Prediction of Water Quality Parameters in the Paraopeba River Basin Using Remote Sensing Products and Machine Learning.
Rafael Luís Silva Dias, Ricardo Santos Silva Amorim, Demetrius David da Silva, Elpídio Inácio Fernandes-Filho, Gustavo Vieira Veloso, Ronam Henrique Fonseca Macedo
Abstract
Open AccessMonitoring surface water quality is essential for assessing water resources and identifying their quality patterns. Traditional monitoring methods, based on conventional point-sampling stations, are reliable but costly and limited in frequency and spatial coverage. These constraints hinder the ability to evaluate water quality parameters at the temporal and spatial scales required to detect the effects of extreme events on aquatic systems. Satellite imagery offers a viable complementary alternative to enhance the temporal and spatial monitoring scales of traditional assessment methods. However, limitations related to spectral, spatial, temporal, and/or radiometric resolution still pose significant challenges to prediction accuracy. This study aimed to propose a methodology for predicting optically active and inactive water quality parameters in lotic and lentic environments using remote-sensing data and machine-learning techniques.

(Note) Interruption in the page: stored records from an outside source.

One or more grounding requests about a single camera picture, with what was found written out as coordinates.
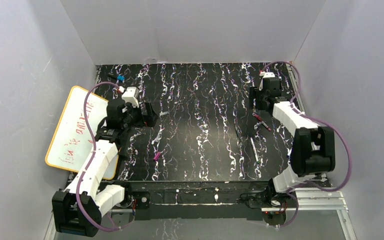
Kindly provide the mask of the black pen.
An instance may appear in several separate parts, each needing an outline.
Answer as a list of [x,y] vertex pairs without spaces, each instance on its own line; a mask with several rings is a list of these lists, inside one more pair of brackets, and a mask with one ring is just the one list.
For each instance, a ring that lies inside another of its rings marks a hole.
[[239,129],[237,124],[234,124],[234,130],[235,130],[235,134],[236,134],[236,137],[237,137],[238,145],[242,145],[243,144],[242,135],[240,133],[240,129]]

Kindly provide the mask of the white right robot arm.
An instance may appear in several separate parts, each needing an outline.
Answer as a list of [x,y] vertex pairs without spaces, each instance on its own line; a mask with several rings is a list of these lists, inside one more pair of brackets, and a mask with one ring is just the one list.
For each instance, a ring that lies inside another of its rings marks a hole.
[[310,179],[334,170],[335,133],[331,127],[320,126],[305,118],[292,102],[282,95],[281,80],[264,72],[259,86],[249,89],[249,107],[268,112],[292,135],[289,165],[271,178],[264,190],[266,200],[286,195]]

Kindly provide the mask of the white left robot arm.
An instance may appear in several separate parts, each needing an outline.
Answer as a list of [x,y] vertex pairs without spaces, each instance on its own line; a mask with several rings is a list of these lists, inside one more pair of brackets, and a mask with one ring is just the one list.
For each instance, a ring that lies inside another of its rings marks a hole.
[[113,181],[100,190],[104,173],[121,154],[123,138],[134,128],[154,127],[159,116],[150,102],[144,108],[122,99],[110,100],[106,116],[92,132],[87,161],[72,182],[52,197],[55,229],[59,233],[94,237],[98,231],[116,232],[121,226],[103,226],[103,216],[125,200],[126,184]]

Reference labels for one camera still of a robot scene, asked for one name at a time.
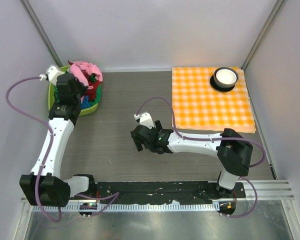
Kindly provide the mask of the green t shirt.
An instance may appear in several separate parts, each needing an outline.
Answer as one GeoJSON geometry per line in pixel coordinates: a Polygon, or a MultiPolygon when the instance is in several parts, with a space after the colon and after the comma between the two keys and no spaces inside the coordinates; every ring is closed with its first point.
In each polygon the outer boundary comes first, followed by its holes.
{"type": "Polygon", "coordinates": [[[87,97],[90,105],[95,105],[101,100],[102,96],[102,84],[98,85],[94,89],[89,89],[85,94],[85,99],[87,97]]]}

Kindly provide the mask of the lime green plastic basket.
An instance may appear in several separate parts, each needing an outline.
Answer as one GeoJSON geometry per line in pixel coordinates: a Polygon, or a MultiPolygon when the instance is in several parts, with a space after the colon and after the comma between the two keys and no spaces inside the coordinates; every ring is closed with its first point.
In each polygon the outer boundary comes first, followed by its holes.
{"type": "MultiPolygon", "coordinates": [[[[65,65],[65,66],[61,66],[59,67],[59,69],[63,72],[66,72],[68,70],[70,66],[69,65],[65,65]]],[[[53,104],[55,103],[55,86],[53,84],[50,84],[48,86],[48,97],[47,97],[47,102],[48,102],[48,110],[51,109],[51,107],[53,106],[53,104]]],[[[89,115],[92,114],[93,112],[95,112],[98,108],[98,103],[92,104],[91,107],[82,109],[79,116],[85,116],[85,115],[89,115]]]]}

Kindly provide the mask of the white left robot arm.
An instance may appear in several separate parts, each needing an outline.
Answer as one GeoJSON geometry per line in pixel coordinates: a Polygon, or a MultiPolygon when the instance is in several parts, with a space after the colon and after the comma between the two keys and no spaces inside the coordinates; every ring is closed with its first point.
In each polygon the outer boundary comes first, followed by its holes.
{"type": "Polygon", "coordinates": [[[71,73],[59,75],[55,85],[58,102],[49,110],[44,144],[30,174],[23,174],[19,185],[30,205],[62,208],[70,198],[90,190],[93,176],[60,178],[66,145],[81,113],[81,97],[87,87],[71,73]]]}

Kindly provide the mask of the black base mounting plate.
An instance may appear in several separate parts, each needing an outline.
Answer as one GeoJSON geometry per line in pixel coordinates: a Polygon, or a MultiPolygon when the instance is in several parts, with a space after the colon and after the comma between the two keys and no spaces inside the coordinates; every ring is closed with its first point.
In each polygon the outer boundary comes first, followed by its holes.
{"type": "Polygon", "coordinates": [[[244,185],[237,182],[234,191],[219,192],[214,181],[129,181],[97,182],[90,185],[82,195],[104,198],[119,193],[114,204],[117,205],[163,205],[173,201],[181,205],[210,204],[219,199],[244,199],[244,185]]]}

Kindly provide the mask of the pink t shirt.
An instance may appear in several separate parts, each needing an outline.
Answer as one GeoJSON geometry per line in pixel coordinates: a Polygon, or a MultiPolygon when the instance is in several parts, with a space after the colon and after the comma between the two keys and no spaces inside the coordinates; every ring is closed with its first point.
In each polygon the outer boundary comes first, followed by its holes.
{"type": "Polygon", "coordinates": [[[89,86],[90,76],[94,76],[95,81],[103,82],[102,72],[96,65],[86,61],[68,61],[68,63],[70,65],[68,72],[73,74],[85,87],[89,86]]]}

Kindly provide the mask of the dark red t shirt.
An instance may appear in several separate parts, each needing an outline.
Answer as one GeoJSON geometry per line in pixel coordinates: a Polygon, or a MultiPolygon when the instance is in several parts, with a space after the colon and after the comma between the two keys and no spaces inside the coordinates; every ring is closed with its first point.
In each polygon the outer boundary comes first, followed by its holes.
{"type": "Polygon", "coordinates": [[[94,78],[93,75],[90,76],[88,80],[89,80],[88,81],[89,86],[86,86],[87,87],[87,91],[88,90],[93,90],[94,88],[96,88],[98,85],[100,85],[102,83],[102,82],[99,82],[99,81],[95,81],[95,78],[94,78]]]}

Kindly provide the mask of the blue t shirt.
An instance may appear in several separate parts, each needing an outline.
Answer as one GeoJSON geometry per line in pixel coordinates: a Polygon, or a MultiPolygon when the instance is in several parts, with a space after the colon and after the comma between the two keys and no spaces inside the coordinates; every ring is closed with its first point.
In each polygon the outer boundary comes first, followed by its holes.
{"type": "Polygon", "coordinates": [[[88,109],[91,107],[91,104],[89,102],[89,97],[88,96],[84,96],[82,99],[81,99],[81,105],[80,105],[80,109],[81,110],[84,110],[84,109],[88,109]]]}

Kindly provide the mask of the white bowl with dark rim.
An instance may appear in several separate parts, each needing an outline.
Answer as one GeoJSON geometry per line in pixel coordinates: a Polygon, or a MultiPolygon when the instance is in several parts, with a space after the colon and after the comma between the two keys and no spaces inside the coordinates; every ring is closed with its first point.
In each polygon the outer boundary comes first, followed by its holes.
{"type": "Polygon", "coordinates": [[[238,73],[229,67],[217,68],[210,77],[210,85],[219,92],[230,92],[239,80],[238,73]]]}

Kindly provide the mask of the orange checkered cloth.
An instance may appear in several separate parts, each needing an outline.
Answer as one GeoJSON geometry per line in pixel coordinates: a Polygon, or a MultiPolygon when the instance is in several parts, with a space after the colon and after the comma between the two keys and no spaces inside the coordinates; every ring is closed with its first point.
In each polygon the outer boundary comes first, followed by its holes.
{"type": "Polygon", "coordinates": [[[255,133],[256,124],[244,71],[234,67],[238,81],[233,90],[220,92],[210,84],[215,67],[174,67],[172,107],[175,125],[183,130],[255,133]]]}

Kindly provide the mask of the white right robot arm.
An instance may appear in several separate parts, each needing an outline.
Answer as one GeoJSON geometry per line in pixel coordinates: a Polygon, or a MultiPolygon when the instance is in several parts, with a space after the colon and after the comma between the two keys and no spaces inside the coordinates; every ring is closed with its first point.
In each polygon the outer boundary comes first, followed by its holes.
{"type": "Polygon", "coordinates": [[[223,166],[216,190],[223,197],[231,195],[237,180],[249,173],[253,146],[238,140],[242,136],[230,128],[215,134],[177,133],[172,129],[163,129],[157,120],[151,127],[139,124],[130,135],[139,152],[147,149],[159,155],[194,153],[216,157],[223,166]]]}

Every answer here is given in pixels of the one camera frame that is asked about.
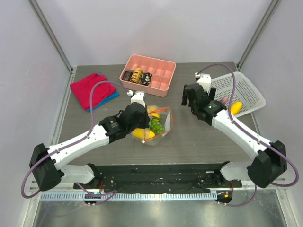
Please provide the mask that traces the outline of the yellow fake bell pepper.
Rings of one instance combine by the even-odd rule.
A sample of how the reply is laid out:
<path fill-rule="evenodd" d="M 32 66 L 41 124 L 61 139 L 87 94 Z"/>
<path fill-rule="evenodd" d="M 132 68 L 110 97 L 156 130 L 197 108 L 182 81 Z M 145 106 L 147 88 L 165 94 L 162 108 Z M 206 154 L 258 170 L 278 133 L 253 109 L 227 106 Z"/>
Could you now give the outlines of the yellow fake bell pepper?
<path fill-rule="evenodd" d="M 159 109 L 156 105 L 150 105 L 147 107 L 147 113 L 148 114 L 155 114 L 155 113 L 158 113 L 159 112 Z"/>

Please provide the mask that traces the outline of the yellow fake lemon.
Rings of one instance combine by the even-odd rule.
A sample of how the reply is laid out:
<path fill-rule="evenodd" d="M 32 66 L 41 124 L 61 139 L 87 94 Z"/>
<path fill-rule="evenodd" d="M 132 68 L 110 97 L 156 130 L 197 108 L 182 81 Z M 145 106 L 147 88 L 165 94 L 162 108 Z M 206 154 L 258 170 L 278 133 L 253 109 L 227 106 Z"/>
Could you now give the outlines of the yellow fake lemon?
<path fill-rule="evenodd" d="M 136 128 L 132 131 L 132 135 L 140 140 L 145 138 L 145 129 Z"/>

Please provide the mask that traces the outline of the green fake grapes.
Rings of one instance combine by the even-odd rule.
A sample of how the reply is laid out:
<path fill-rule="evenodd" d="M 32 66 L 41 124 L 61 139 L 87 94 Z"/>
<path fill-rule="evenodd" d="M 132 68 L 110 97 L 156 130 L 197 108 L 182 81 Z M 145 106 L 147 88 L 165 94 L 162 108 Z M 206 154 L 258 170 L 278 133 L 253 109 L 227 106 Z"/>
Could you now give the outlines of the green fake grapes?
<path fill-rule="evenodd" d="M 163 126 L 160 122 L 151 122 L 150 130 L 153 131 L 155 134 L 162 134 Z"/>

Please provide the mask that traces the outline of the clear zip top bag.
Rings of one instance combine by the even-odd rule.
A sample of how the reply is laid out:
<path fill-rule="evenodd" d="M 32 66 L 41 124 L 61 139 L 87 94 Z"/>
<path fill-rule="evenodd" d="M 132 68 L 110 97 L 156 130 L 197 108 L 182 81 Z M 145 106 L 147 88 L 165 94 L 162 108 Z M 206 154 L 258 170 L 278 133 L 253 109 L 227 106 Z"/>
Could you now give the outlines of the clear zip top bag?
<path fill-rule="evenodd" d="M 142 144 L 155 146 L 174 126 L 172 107 L 147 106 L 150 119 L 149 126 L 145 129 L 137 128 L 132 132 L 132 138 Z"/>

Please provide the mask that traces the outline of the purple fake eggplant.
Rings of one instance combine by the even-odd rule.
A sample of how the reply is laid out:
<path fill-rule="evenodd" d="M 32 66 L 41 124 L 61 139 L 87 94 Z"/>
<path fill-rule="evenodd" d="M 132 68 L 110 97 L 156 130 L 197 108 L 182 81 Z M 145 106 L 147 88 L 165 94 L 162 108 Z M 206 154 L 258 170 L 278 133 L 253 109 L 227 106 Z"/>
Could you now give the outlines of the purple fake eggplant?
<path fill-rule="evenodd" d="M 226 105 L 226 103 L 228 102 L 228 98 L 227 97 L 224 97 L 220 100 L 220 102 L 223 104 L 223 105 Z"/>

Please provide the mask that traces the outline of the yellow fake mango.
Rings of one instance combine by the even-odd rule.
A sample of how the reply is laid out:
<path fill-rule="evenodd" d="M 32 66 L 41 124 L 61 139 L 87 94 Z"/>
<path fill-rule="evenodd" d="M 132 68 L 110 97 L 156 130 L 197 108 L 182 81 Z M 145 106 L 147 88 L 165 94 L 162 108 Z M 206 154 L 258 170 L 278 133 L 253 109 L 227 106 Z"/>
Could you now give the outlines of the yellow fake mango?
<path fill-rule="evenodd" d="M 234 104 L 231 105 L 231 114 L 232 115 L 237 115 L 238 112 L 241 110 L 242 108 L 242 102 L 235 102 Z"/>

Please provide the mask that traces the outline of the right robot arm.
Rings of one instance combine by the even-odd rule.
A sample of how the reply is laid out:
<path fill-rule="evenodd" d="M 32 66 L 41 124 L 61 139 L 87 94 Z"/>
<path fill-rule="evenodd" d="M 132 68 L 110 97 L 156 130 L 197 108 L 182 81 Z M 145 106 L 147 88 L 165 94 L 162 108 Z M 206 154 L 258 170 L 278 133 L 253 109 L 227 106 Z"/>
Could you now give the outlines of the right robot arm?
<path fill-rule="evenodd" d="M 184 85 L 181 104 L 188 105 L 199 120 L 227 135 L 251 159 L 250 162 L 228 162 L 223 165 L 214 174 L 216 185 L 224 187 L 232 180 L 250 179 L 258 187 L 266 188 L 287 170 L 287 162 L 281 157 L 286 154 L 282 142 L 271 142 L 234 116 L 229 116 L 226 107 L 209 98 L 198 83 Z"/>

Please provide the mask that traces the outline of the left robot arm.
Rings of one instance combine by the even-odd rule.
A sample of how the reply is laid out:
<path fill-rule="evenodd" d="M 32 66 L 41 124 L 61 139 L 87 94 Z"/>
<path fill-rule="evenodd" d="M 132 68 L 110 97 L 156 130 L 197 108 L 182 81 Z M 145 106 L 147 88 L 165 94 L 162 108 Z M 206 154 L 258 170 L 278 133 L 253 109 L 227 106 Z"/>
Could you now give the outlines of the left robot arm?
<path fill-rule="evenodd" d="M 91 131 L 61 144 L 46 147 L 41 143 L 35 146 L 29 166 L 39 190 L 48 191 L 60 183 L 79 183 L 86 189 L 97 188 L 102 174 L 94 164 L 74 166 L 69 163 L 95 148 L 125 138 L 137 128 L 147 128 L 149 122 L 147 107 L 132 103 L 117 115 L 101 120 Z"/>

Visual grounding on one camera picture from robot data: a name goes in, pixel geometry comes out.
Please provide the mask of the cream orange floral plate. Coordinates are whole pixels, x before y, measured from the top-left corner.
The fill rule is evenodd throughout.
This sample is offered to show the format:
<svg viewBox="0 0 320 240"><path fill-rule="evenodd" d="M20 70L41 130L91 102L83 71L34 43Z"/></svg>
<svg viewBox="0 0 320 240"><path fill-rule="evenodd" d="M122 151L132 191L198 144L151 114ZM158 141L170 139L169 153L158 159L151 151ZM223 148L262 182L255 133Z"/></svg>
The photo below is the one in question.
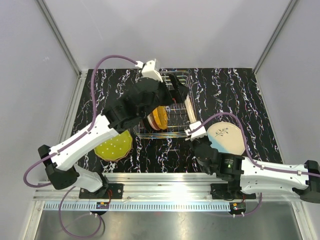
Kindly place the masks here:
<svg viewBox="0 0 320 240"><path fill-rule="evenodd" d="M187 112L187 115L189 118L189 122L191 124L195 123L197 120L196 120L196 116L195 116L195 113L193 110L192 102L191 102L189 96L186 97L186 99L184 101L184 105L185 105L185 109L186 109L186 112Z"/></svg>

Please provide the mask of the metal wire dish rack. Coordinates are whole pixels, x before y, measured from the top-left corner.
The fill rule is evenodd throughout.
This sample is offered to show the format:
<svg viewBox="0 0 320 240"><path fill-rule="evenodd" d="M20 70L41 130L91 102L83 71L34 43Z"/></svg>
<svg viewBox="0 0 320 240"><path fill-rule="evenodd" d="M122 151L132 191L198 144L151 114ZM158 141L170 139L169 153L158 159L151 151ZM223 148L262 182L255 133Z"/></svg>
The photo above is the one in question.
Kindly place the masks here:
<svg viewBox="0 0 320 240"><path fill-rule="evenodd" d="M141 139L186 138L185 129L197 121L190 74L186 70L176 70L161 71L160 75L170 91L175 89L170 78L170 76L174 76L175 80L188 89L188 99L183 103L174 103L165 107L166 129L155 130L150 126L145 126L147 121L142 121L133 128L133 131Z"/></svg>

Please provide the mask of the cream pink floral plate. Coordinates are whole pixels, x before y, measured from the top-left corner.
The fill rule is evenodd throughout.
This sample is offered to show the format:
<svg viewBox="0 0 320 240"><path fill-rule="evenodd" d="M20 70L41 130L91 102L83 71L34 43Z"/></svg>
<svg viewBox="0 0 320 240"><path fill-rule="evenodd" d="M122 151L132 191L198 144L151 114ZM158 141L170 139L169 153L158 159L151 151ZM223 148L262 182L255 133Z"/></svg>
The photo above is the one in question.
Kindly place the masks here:
<svg viewBox="0 0 320 240"><path fill-rule="evenodd" d="M151 114L149 114L145 119L142 120L144 127L148 131L157 130L154 124L154 119L152 118Z"/></svg>

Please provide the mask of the orange dotted scalloped plate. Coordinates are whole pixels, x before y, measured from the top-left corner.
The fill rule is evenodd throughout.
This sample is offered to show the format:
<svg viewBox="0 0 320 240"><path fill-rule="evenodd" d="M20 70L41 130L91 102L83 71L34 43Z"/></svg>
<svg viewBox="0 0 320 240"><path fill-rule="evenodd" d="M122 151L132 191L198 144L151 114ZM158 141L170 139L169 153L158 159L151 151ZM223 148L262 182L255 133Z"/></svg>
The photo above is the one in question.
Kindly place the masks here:
<svg viewBox="0 0 320 240"><path fill-rule="evenodd" d="M152 111L154 121L159 129L165 130L168 127L168 116L164 106L158 106Z"/></svg>

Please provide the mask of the cream beige floral plate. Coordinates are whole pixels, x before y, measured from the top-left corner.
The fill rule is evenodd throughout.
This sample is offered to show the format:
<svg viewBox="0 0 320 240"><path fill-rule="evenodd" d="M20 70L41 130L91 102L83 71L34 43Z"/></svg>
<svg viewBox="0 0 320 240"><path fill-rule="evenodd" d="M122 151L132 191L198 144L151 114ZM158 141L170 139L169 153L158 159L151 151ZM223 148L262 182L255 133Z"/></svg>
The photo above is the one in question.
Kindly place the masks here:
<svg viewBox="0 0 320 240"><path fill-rule="evenodd" d="M217 122L207 129L207 136L211 147L220 153L242 155L245 144L240 128L229 122Z"/></svg>

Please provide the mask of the green dotted scalloped plate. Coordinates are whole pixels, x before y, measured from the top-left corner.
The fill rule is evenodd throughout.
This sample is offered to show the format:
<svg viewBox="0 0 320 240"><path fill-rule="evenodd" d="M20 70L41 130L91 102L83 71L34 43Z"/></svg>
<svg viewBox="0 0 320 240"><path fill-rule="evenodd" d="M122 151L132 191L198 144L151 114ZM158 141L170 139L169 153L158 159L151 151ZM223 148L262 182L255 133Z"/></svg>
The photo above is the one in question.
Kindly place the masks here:
<svg viewBox="0 0 320 240"><path fill-rule="evenodd" d="M94 148L94 153L98 156L105 149L132 149L133 138L131 133L126 130L120 135L110 138Z"/></svg>

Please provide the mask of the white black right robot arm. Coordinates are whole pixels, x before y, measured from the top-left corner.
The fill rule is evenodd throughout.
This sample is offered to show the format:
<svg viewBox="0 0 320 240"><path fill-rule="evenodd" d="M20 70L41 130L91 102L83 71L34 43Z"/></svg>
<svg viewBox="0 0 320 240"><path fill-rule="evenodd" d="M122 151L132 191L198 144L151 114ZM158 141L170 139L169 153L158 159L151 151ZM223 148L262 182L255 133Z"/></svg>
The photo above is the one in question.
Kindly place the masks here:
<svg viewBox="0 0 320 240"><path fill-rule="evenodd" d="M227 182L226 192L233 199L255 193L294 196L308 203L320 202L320 165L307 160L304 164L278 164L219 152L207 136L190 141L190 148L207 175Z"/></svg>

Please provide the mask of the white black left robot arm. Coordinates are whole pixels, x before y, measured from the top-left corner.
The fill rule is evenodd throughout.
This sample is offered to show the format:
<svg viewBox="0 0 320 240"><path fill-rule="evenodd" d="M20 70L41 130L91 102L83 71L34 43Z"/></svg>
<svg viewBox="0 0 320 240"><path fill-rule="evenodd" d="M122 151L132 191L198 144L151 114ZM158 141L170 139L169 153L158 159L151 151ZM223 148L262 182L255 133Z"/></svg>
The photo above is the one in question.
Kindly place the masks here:
<svg viewBox="0 0 320 240"><path fill-rule="evenodd" d="M92 172L76 163L99 144L138 125L159 106L183 103L189 88L170 74L172 89L165 82L142 77L119 99L108 105L86 126L64 142L49 147L42 145L38 153L45 159L45 172L56 190L71 186L89 191L95 198L107 195L109 182L101 173Z"/></svg>

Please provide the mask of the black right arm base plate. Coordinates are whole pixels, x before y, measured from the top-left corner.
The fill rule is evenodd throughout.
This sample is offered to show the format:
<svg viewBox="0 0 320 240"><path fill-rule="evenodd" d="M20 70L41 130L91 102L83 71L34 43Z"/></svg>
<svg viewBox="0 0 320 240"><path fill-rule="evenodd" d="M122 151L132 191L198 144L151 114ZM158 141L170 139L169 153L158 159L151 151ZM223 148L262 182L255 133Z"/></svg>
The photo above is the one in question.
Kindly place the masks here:
<svg viewBox="0 0 320 240"><path fill-rule="evenodd" d="M253 194L244 194L240 190L229 191L228 185L226 183L212 183L210 185L210 194L213 199L233 201L233 200L255 200L257 195Z"/></svg>

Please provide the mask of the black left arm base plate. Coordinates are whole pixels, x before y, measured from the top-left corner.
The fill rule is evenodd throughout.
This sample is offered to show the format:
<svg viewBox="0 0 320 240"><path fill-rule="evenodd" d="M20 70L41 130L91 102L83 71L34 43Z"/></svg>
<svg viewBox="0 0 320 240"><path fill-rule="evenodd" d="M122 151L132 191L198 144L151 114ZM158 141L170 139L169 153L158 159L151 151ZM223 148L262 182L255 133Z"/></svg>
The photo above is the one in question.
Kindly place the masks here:
<svg viewBox="0 0 320 240"><path fill-rule="evenodd" d="M123 197L124 184L109 183L107 187L103 186L95 192L90 192L87 189L81 188L79 192L80 199L109 199L119 200Z"/></svg>

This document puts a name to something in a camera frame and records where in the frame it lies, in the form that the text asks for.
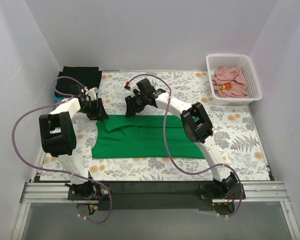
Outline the green t shirt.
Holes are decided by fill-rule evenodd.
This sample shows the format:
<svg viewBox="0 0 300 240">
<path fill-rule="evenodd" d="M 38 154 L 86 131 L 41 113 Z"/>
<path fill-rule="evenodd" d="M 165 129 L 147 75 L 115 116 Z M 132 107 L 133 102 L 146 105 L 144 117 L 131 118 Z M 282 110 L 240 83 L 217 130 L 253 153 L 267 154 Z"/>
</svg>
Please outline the green t shirt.
<svg viewBox="0 0 300 240">
<path fill-rule="evenodd" d="M 97 139 L 91 150 L 94 159 L 167 158 L 163 115 L 110 115 L 96 122 Z M 199 148 L 185 135 L 181 120 L 167 116 L 166 140 L 173 158 L 204 159 Z"/>
</svg>

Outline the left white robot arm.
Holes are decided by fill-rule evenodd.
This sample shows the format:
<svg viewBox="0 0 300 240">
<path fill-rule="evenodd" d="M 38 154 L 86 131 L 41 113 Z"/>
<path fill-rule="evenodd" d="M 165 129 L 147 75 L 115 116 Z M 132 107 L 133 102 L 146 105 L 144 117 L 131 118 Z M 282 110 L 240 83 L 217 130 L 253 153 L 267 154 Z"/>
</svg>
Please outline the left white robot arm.
<svg viewBox="0 0 300 240">
<path fill-rule="evenodd" d="M 42 149 L 45 153 L 56 158 L 63 169 L 70 172 L 68 187 L 72 193 L 91 200 L 96 196 L 97 190 L 90 181 L 89 171 L 83 167 L 82 161 L 75 156 L 77 138 L 74 129 L 74 116 L 77 113 L 86 114 L 93 120 L 108 119 L 102 99 L 98 97 L 98 88 L 70 87 L 73 98 L 64 99 L 55 110 L 39 117 L 39 130 Z"/>
</svg>

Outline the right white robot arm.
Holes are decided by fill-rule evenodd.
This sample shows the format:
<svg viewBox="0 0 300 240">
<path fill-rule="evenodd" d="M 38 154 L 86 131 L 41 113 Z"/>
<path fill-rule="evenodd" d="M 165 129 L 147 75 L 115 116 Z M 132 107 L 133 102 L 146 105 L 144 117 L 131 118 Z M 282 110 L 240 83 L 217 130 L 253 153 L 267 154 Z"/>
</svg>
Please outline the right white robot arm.
<svg viewBox="0 0 300 240">
<path fill-rule="evenodd" d="M 161 88 L 156 89 L 147 78 L 138 81 L 133 86 L 131 86 L 130 81 L 127 81 L 124 88 L 130 91 L 130 95 L 125 98 L 126 117 L 135 116 L 143 111 L 146 106 L 165 110 L 163 141 L 169 158 L 172 158 L 172 155 L 167 142 L 166 123 L 168 113 L 178 117 L 182 122 L 186 137 L 198 147 L 209 165 L 208 169 L 196 172 L 195 175 L 211 171 L 213 182 L 216 185 L 216 192 L 220 198 L 227 199 L 235 194 L 235 189 L 239 183 L 238 177 L 234 170 L 224 164 L 213 137 L 213 124 L 201 103 L 190 104 L 181 101 L 172 96 L 170 87 L 168 91 Z"/>
</svg>

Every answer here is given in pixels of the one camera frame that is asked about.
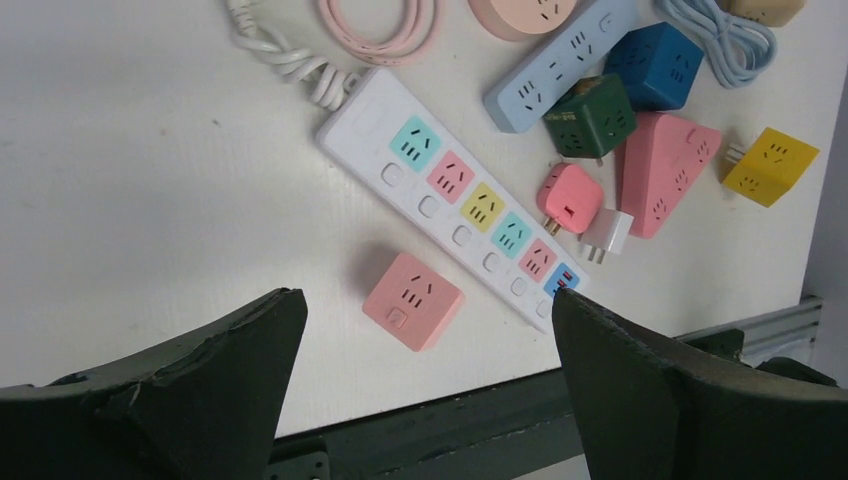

Three remote-sensing datasets were organized and evaluated: (i) data extracted from Sentinel-2 imagery; (ii) data obtained from raw PlanetScope (PS) imagery; and (iii) data from PS imagery normalized using the methodology developed by Dias. Data on water quality parameters were collected from 24 monitoring stations located along the Paraopeba River channel and the Três Marias Reservoir, covering the period from 2016 to 2023. Four machine-learning algorithms were applied to predict water quality parameters: Random Forest, k-Nearest Neighbors, Support Vector Machines with Radial Basis Function Kernel, and Cubist. Model performance was evaluated using four statistical metrics: root-mean-square error, mean absolute error, Lin's concordance correlation coefficient, and the coefficient of determination. Models based on normalized PS data achieved the best performance in parameter estimation. Additionally, decision-tree-based algorithms showed superior generalization capability, outperforming the other models tested. The proposed methodology proved suitable for this type of analysis, confirming not only the applicability of PS data but also providing relevant insights for its use in diverse environmental-monitoring applications.